Len Deighton, SS-GB, Denoël « Sueurs froides » : Encore une uchronie sous-titrée « Et si Hitler avait gagné la guerre ? », se diront ceux qui connaissent déjà Le Maître du Haut Château, par le roman de Philip K. Dick ou son adaptation libre en série télé, ou encore ceux qui dans leur jeunesse ont dévoré le Fatherland  de Robert Harris ? Oui… et non ! Par rapport au texte de Dick, métaphysique et réflexif, SS-GB, dont on nous annonce également l’arrivée imminente sur nos écrans, est aussi et surtout un roman d’espionnage, par un des grands maîtres anglais du genre ; et puis, il a été écrit en 1978, et traduit une première fois chez Fayard à ce moment-là : bien avant Fatherland donc !
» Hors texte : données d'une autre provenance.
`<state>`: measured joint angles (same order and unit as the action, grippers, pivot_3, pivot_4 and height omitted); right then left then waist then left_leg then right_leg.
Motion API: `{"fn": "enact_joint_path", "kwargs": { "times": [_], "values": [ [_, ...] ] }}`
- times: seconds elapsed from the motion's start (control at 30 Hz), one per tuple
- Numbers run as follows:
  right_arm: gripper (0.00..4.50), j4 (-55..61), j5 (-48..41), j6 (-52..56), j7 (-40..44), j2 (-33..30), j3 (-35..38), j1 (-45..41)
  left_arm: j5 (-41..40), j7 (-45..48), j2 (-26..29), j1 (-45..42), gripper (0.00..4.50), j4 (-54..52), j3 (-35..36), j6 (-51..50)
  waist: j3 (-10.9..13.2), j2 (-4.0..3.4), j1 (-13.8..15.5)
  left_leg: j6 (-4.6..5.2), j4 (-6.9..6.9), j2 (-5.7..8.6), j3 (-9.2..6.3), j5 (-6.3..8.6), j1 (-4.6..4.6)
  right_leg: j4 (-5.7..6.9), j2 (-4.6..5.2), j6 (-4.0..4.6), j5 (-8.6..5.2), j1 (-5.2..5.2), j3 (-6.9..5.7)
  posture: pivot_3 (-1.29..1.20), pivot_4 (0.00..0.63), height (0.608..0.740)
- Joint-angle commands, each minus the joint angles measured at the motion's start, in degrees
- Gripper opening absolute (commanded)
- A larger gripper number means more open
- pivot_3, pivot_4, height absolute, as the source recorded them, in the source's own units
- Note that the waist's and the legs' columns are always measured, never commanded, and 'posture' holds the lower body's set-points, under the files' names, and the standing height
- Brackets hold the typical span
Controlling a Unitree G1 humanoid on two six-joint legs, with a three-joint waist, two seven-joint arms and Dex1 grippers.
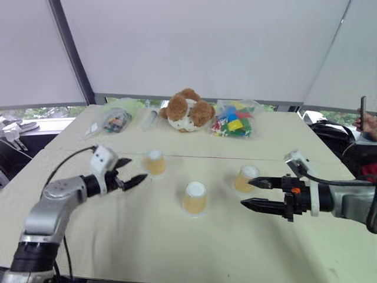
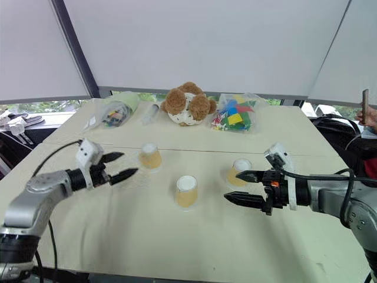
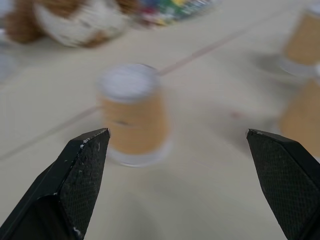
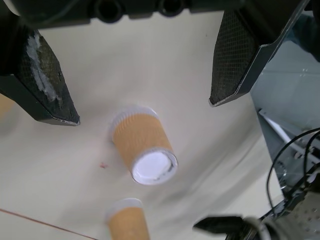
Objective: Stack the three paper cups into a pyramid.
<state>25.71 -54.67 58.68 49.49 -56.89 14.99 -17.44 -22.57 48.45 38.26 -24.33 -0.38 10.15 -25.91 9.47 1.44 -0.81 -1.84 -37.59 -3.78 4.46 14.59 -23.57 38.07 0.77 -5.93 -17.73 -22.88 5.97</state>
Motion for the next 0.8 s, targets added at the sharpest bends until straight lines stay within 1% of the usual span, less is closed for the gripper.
{"fn": "enact_joint_path", "kwargs": {
  "times": [0.03,0.2,0.27,0.4,0.5,0.73,0.77,0.8],
  "values": [
    [4.50,-0.24,0.75,-1.59,1.12,-0.65,-0.70,-2.53,1.89,0.54,-1.22,-5.54,4.47,6.63,-1.47,4.89,0.00,0.00,0.16,0.01,0.01,0.00,0.00,0.01,-0.03,-0.01,0.00,0.00,0.00,-0.02,0.00,0.00,0.150,0.740],
    [4.50,-0.21,1.58,-2.11,1.23,-0.12,-2.01,-3.25,5.52,2.64,-4.80,-14.38,4.47,21.21,-4.96,12.69,0.00,0.00,0.16,0.03,-0.06,0.02,-0.03,0.02,-0.14,0.00,-0.02,-0.03,0.02,-0.07,-0.06,0.00,0.150,0.740],
    [4.50,-0.03,1.68,-2.21,1.18,-0.04,-2.11,-3.16,6.22,3.54,-5.51,-16.37,4.47,24.93,-5.51,14.84,0.00,0.00,-0.02,0.04,-0.09,0.01,-0.03,0.02,-0.19,0.01,-0.03,-0.03,0.02,-0.12,-0.06,0.00,0.150,0.740],
    [4.50,0.54,1.51,-2.19,0.41,0.11,-1.49,-2.26,8.73,5.20,-8.08,-22.69,4.47,35.57,-7.54,20.04,0.00,0.00,0.03,0.04,-0.21,-0.02,-0.08,0.02,-0.52,0.13,-0.09,-0.05,0.03,-0.44,-0.08,0.00,0.150,0.740],
    [4.50,1.22,1.22,-2.14,-0.43,0.29,-0.77,-1.25,10.62,6.07,-9.55,-26.09,4.47,42.60,-8.48,23.60,0.00,0.00,0.11,0.05,-0.39,-0.03,-0.13,0.03,-0.81,0.16,-0.09,-0.09,0.05,-0.60,-0.16,0.00,0.150,0.740],
    [4.50,2.66,0.42,-2.12,-2.40,0.77,0.50,0.41,13.52,6.20,-11.98,-31.23,4.47,54.27,-9.01,29.95,0.00,0.00,0.12,0.08,-0.44,0.00,-0.14,0.04,-0.85,0.13,-0.08,-0.15,0.09,-0.58,-0.15,0.00,0.150,0.740],
    [4.50,2.76,0.36,-2.14,-2.57,0.74,0.72,0.55,13.73,6.00,-12.19,-31.70,3.94,55.34,-8.84,30.67,0.00,0.00,0.11,0.08,-0.44,0.00,-0.14,0.04,-0.86,0.13,-0.08,-0.15,0.09,-0.59,-0.15,0.00,0.150,0.740],
    [4.50,2.81,0.32,-2.15,-2.67,0.72,0.88,0.65,13.83,5.97,-12.36,-32.12,3.62,56.21,-8.59,31.15,0.00,0.00,0.12,0.08,-0.44,0.00,-0.14,0.04,-0.86,0.13,-0.08,-0.15,0.09,-0.59,-0.15,0.00,0.150,0.740]
  ]
}}
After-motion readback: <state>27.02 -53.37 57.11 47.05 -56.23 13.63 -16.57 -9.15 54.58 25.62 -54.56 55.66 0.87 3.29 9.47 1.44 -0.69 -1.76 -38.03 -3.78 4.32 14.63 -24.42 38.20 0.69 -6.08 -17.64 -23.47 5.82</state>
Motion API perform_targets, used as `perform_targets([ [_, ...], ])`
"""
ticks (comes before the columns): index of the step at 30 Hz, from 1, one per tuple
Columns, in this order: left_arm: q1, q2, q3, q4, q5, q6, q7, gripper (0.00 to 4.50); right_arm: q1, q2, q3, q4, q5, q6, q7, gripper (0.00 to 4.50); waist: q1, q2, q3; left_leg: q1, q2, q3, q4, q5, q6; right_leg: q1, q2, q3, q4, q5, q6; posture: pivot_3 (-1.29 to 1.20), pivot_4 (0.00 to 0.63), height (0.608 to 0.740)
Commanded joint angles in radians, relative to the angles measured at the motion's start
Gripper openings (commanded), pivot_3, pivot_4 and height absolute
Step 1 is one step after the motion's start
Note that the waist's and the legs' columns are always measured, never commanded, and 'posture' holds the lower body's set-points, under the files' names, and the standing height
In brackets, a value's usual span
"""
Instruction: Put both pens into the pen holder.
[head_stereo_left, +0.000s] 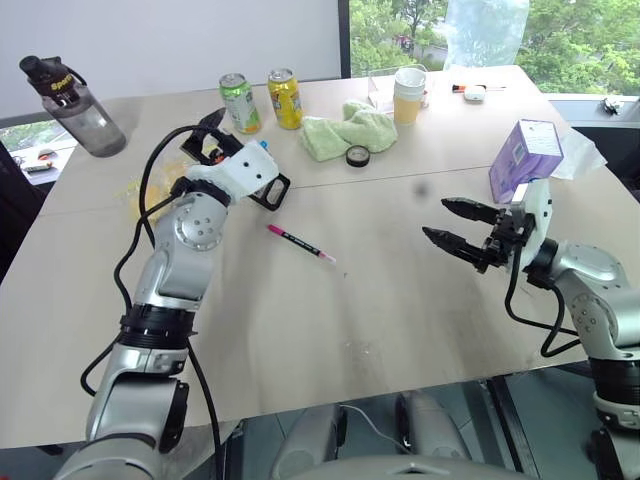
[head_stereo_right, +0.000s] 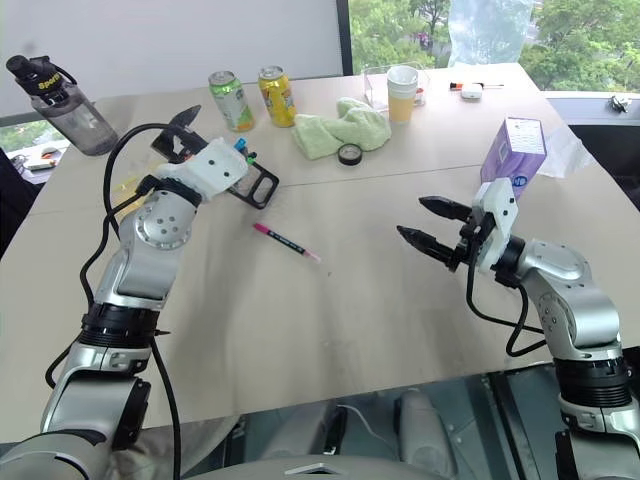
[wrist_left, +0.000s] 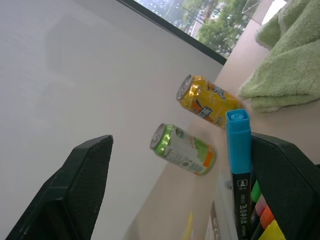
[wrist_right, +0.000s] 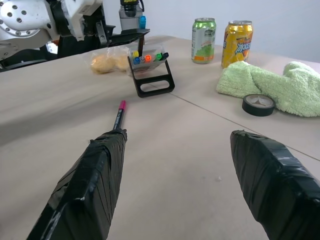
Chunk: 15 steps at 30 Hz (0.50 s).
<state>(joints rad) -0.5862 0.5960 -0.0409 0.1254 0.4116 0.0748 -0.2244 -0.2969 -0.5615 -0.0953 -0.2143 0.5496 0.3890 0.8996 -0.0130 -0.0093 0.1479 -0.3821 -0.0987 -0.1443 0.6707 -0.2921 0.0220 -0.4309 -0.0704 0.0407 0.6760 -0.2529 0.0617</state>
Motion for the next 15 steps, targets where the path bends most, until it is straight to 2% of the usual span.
perform_targets([
  [1, -0.018, 0.024, 0.033, 0.031, -0.055, -0.029, -0.041, 4.43, 0.003, -0.004, -0.02, -0.004, 0.005, -0.03, 0.013, 3.6, -0.001, 0.0, 0.0, 0.0, 0.0, 0.0, 0.0, 0.0, 0.0, 0.0, 0.0, 0.0, 0.0, 0.0, 0.0, 0.0, 0.15, 0.74],
  [7, -0.03, -0.001, 0.056, 0.065, -0.17, -0.034, -0.106, 4.43, 0.005, -0.002, -0.016, 0.002, -0.002, -0.042, 0.016, 3.6, -0.001, 0.0, 0.0, 0.0, 0.0, 0.0, 0.001, 0.0, 0.0, 0.0, 0.0, 0.0, 0.0, 0.0, 0.0, 0.0, 0.15, 0.74],
  [15, -0.041, -0.021, 0.08, 0.056, -0.23, -0.001, -0.11, 4.43, -0.012, 0.001, -0.007, -0.016, -0.001, -0.026, -0.001, 3.6, -0.001, 0.0, 0.0, 0.0, 0.0, 0.0, 0.001, 0.0, 0.0, 0.0, 0.0, 0.0, 0.001, 0.0, 0.0, 0.0, 0.15, 0.74],
])
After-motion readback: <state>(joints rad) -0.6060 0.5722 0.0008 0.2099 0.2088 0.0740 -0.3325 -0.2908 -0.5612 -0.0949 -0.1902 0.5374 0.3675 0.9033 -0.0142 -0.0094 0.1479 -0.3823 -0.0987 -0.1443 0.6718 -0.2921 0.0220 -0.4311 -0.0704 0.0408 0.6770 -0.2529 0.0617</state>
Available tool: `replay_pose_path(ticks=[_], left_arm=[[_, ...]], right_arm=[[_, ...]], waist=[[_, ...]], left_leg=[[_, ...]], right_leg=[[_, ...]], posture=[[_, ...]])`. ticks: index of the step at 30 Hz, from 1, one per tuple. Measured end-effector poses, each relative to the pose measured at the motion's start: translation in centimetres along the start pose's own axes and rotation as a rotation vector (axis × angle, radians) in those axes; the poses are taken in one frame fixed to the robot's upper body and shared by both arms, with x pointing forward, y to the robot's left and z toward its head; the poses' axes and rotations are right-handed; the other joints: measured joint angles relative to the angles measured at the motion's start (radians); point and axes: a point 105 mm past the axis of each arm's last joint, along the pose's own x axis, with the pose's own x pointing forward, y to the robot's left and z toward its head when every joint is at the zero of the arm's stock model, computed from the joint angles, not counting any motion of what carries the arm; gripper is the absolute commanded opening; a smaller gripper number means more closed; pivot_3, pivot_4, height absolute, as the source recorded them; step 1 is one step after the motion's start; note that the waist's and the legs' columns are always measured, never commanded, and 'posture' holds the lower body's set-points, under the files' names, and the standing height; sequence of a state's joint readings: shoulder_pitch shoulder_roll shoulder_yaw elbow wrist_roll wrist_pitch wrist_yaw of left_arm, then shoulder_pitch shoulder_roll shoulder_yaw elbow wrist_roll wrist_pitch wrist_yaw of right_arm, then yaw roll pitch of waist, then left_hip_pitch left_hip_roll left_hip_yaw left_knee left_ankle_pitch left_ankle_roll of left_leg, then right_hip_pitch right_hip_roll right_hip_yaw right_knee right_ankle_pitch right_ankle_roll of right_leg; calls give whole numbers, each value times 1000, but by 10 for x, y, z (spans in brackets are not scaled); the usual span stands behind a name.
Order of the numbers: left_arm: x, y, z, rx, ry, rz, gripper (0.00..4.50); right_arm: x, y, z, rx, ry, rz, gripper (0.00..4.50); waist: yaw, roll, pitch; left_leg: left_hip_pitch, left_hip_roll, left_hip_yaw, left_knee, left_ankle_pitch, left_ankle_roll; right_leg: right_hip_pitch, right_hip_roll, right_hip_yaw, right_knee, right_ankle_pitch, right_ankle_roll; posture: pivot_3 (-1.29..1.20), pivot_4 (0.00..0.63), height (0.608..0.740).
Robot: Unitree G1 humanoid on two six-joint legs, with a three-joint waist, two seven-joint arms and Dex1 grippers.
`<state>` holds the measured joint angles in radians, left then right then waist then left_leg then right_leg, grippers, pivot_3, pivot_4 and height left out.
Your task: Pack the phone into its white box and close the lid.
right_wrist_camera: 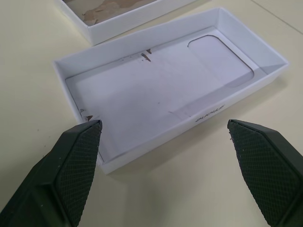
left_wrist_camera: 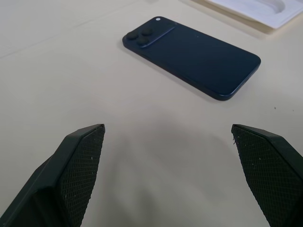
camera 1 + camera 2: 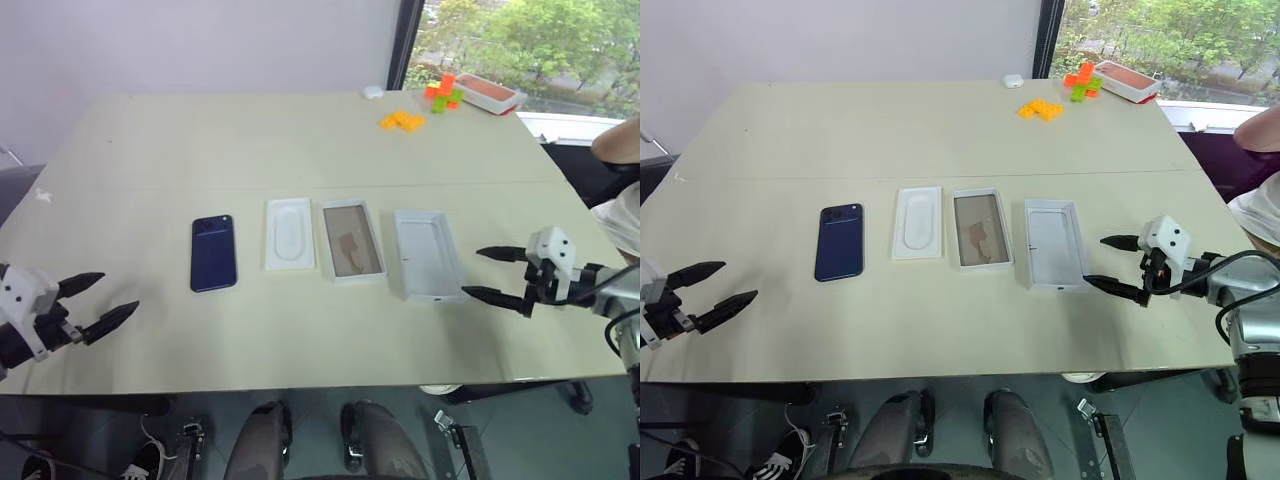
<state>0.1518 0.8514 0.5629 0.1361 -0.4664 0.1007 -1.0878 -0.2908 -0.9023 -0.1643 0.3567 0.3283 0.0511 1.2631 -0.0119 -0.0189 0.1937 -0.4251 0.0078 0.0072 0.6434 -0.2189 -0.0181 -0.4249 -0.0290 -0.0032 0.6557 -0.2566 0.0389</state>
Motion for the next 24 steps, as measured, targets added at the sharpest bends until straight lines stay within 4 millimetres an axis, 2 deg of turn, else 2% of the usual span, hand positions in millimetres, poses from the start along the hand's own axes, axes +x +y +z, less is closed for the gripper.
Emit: replay_pose_path(ticks=[24], left_arm=[[12,1,12,-78,-29,20,4500]], right_arm=[[10,-3,9,-11,-30,-8,4444]], waist=[[0,0,0]], left_leg=[[1,2,5,4,0,0]], right_leg=[[0,1,0,6,0,0]], posture=[[0,150,740]])
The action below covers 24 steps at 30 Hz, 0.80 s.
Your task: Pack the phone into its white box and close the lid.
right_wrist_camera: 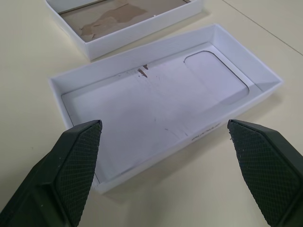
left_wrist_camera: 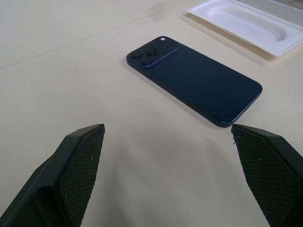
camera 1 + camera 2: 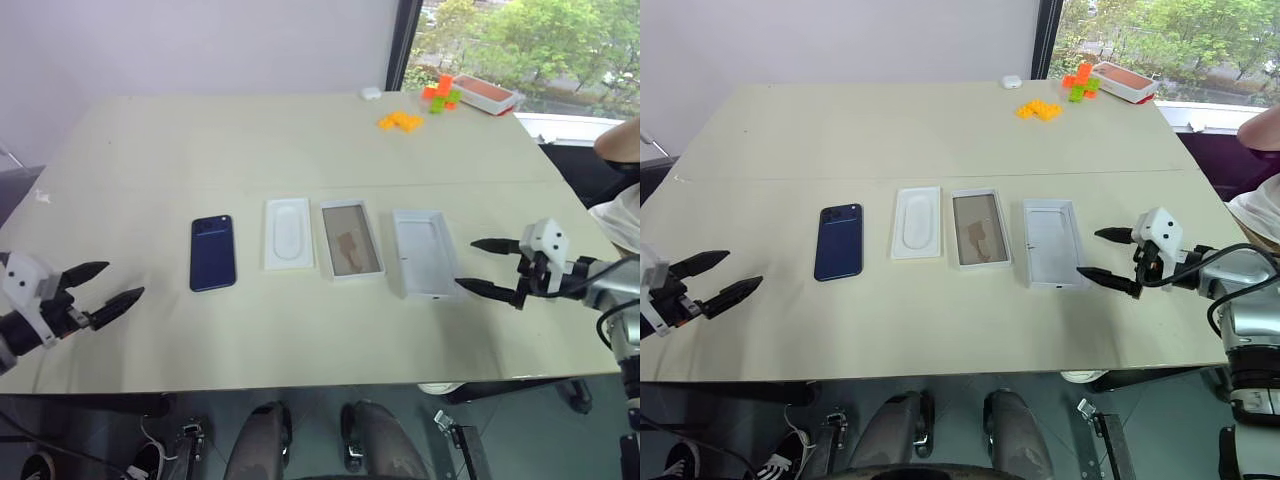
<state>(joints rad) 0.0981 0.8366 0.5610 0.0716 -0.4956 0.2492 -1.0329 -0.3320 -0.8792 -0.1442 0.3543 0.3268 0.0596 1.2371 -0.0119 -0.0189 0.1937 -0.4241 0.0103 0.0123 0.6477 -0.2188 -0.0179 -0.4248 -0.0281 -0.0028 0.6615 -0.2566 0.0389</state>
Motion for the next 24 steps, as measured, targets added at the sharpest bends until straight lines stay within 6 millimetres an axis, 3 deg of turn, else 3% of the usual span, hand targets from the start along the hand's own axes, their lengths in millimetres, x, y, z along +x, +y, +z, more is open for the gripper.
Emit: replay_pose_path(ticks=[8,14,20,24], left_arm=[[3,0,4,-18,-7,1,4500],[15,-12,8,-168,53,-56,4500],[55,-22,56,-277,-67,-79,4500],[81,-35,58,-331,-56,-82,4500]], right_arm=[[2,-2,4,-14,-4,-1,4444],[14,-2,15,-11,-42,12,4444],[45,2,51,-37,-141,41,4444],[61,10,67,-78,-190,46,4444]], waist=[[-1,0,0],[0,0,0],[0,-1,0],[-1,-1,0]], left_leg=[[1,6,11,0,0,0],[2,6,11,1,0,0],[2,7,13,2,2,3],[1,6,14,2,2,3]], right_leg=[[0,0,1,1,0,0],[0,1,1,3,0,0],[1,1,1,4,2,5],[1,1,2,4,3,8]], posture=[[0,150,740],[0,150,740],[0,150,740],[0,150,740]])
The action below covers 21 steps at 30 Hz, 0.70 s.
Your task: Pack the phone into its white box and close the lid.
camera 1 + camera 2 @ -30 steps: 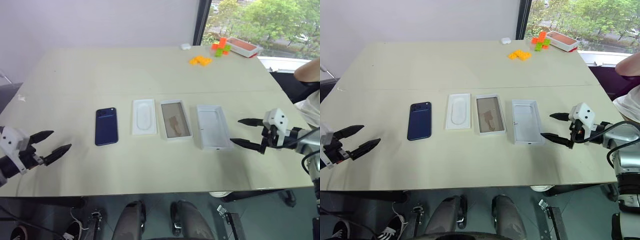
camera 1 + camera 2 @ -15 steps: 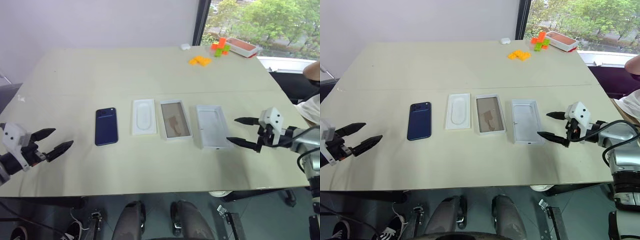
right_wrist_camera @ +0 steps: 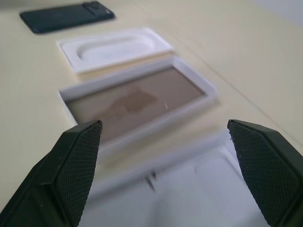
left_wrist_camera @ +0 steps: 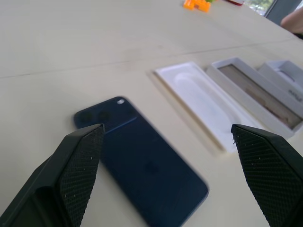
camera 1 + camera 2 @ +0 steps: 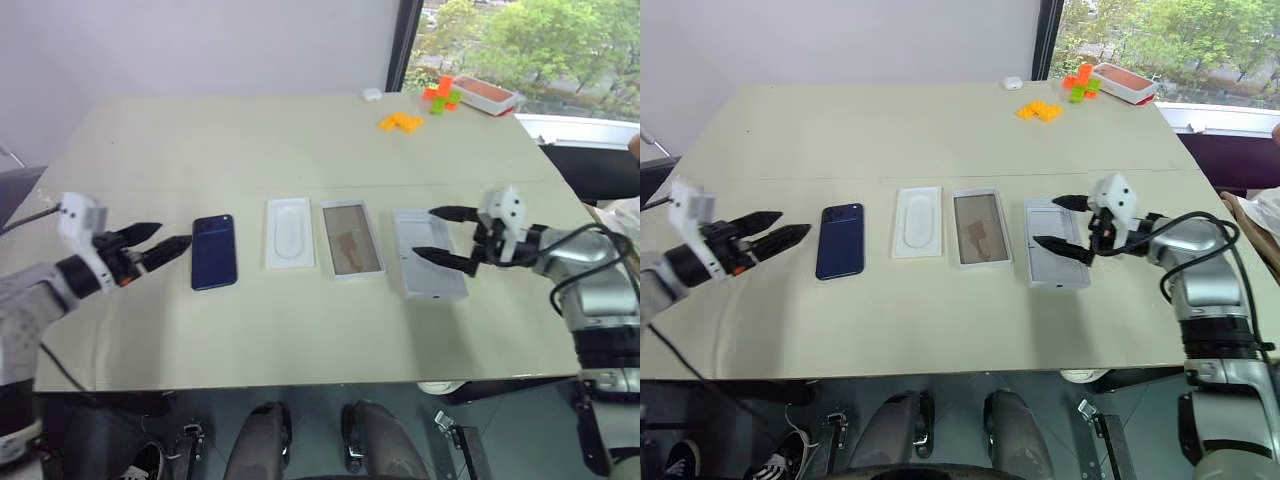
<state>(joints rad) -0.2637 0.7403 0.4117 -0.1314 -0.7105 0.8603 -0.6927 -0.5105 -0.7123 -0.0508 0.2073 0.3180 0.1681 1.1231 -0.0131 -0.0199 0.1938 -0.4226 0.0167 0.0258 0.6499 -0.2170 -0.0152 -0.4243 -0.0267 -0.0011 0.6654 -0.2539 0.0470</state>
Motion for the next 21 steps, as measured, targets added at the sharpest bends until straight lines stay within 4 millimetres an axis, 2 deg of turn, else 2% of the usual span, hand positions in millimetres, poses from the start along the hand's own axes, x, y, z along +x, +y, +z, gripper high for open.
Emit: replay_pose_path(ticks=[3,8,16,21], left_arm=[[16,-3,0,-33,-21,30,4500],[50,-18,-6,-70,-31,27,4500],[89,-25,-31,-135,59,62,4500],[112,-33,-37,-163,62,63,4500]], right_arm=[[8,2,7,-10,-26,-6,4444],[19,5,23,-52,-52,19,4444],[17,11,8,-39,-13,23,4444],[18,12,10,-45,-18,18,4444]], waist=[[1,0,0],[3,-1,0],[0,-2,0],[1,-2,0]], left_leg=[[0,0,0,0,0,0],[0,0,0,1,0,0],[0,-1,1,1,0,0],[0,-1,0,1,0,0]], right_leg=[[0,0,0,0,0,0],[0,0,0,0,0,1],[0,0,1,0,1,1],[0,1,0,1,1,1]], posture=[[0,150,740],[0,150,740],[0,150,740],[0,150,740]])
L’intrigue se centre sur l’Angleterre, durant quelques semaines, à l’automne 1941 : envahie, humiliée, elle subit l’occupation allemande, tandis que les Etats-Unis maintiennent strictement leur doctrine de non-intervention. Si quelques mouvements de résistance existent, à tous les niveaux de la société, l’essentiel de la population britannique s’efforce simplement de survivre, dans des conditions de restriction qui rendent le quotidien difficile. Notre héros, Douglas Archer, est un brillant enquêteur de Scotland Yard, spécialisé dans les affaires criminelles. Anglais, il n’en travaille pas moins sous les ordres d’une hiérarchie allemande – pour eux, selon certains. Sa position se complique quand on lui confie l’enquête sur le meurtre d’un physicien, le Dr Spode, dont il s’avère rapidement que ses travaux avaient à voir avec l’arme atomique, pas encore mise au point. Il va dès lors se trouver au carrefour d’intérêts divergents, quand il s’agit de retrouver des plans de conception ou de faire évader le roi de la tour de Londres où il est gardé prisonnier – comme dans tout roman d’espionnage, c’est ce qui fait tout le sel de l’histoire, et que Deighton décrit de façon très subtile, avec un sens consommé des rebondissements : les motivations complexes, les guerres internes (entre armée allemande et parti  nazi par exemple), les petites traîtrises et les grands complots. D’autres aspects sont moins convaincants, comme la place des femmes (le rôle de la journaliste américaine), mais là encore, c’est une loi du genre, surtout dans les années 70 !
 
Jo Walton, Mes vrais enfants, Denoël « Lunes d’encre » : là encore, à première vue on pourrait avoir affaire à un « exercice de style » : à partir d’un point de divergence, deux pistes possibles s’ouvrent pour un destin dont on nous montre ainsi à quel point il ne tient qu’à un fil, à un choix,  - à une polarité quantique : « Pile ou face », « Smoking/No Smoking », « Cours, Lola Cours »… nous ont déjà fait le coup. Mais Patricia Cowan, l’héroïne devenue une vieille dame et atteinte, dans ses deux vies, de la même maladie d’Alzheimer qui a touché sa mère avant elle, oublie tout mais se souvient des deux, simultanément impossibles. Sous la plume sensible de Jo Walton, déjà auteur de Morwenna et qui s’impose comme la maîtresse d’une forme nouvelle où l’imaginaire croise l’intime (et le féminin), l’exercice devient un bouleversant récit de vie.
 
« Maintenant ou jamais » : face à cette injonction, au téléphone, Patricia a fait un choix. Mariage malheureux d’un côté, épanouissement florentin dans l’autre, solidarité d’une famille élargie d’une part, belle harmonie d’une famille homoparentale de l’autre : deux destins se déroulent, au fil de l’alternance des chapitres, et dans la longue durée ; de 1949 à 2015, il s’en passe, des choses ! On comprend progressivement, grâce aux événements historiques qui jalonnent l’arrière-plan, qu’aucun des deux mondes n’est le nôtre, et aussi que tout est toujours moins simple qu’il n’y parait : il n’y a pas de tout bon ou de tout mauvais, la vie où Patricia est la moins heureuse est aussi celle où le monde devient meilleur. Le roman, en couvrant toute la deuxième moitié du XXe siècle, propose aussi un commentaire poignant sur les évolutions, avancées et blocages de la condition des minorités : celles des femmes, des mères, et aussi celles des homosexuel(le)s et des handicapés, dans leurs aspects les plus quotidiens, car le récit a l’élégance de rester toujours au ras des choses, au plus près des existences concrètes. Une vie, fois deux. Petit bémol (qui pèse peu face à l’émotion ressentie) : je n’ai pas aimé la fin – mais sans doute fallait-il finir.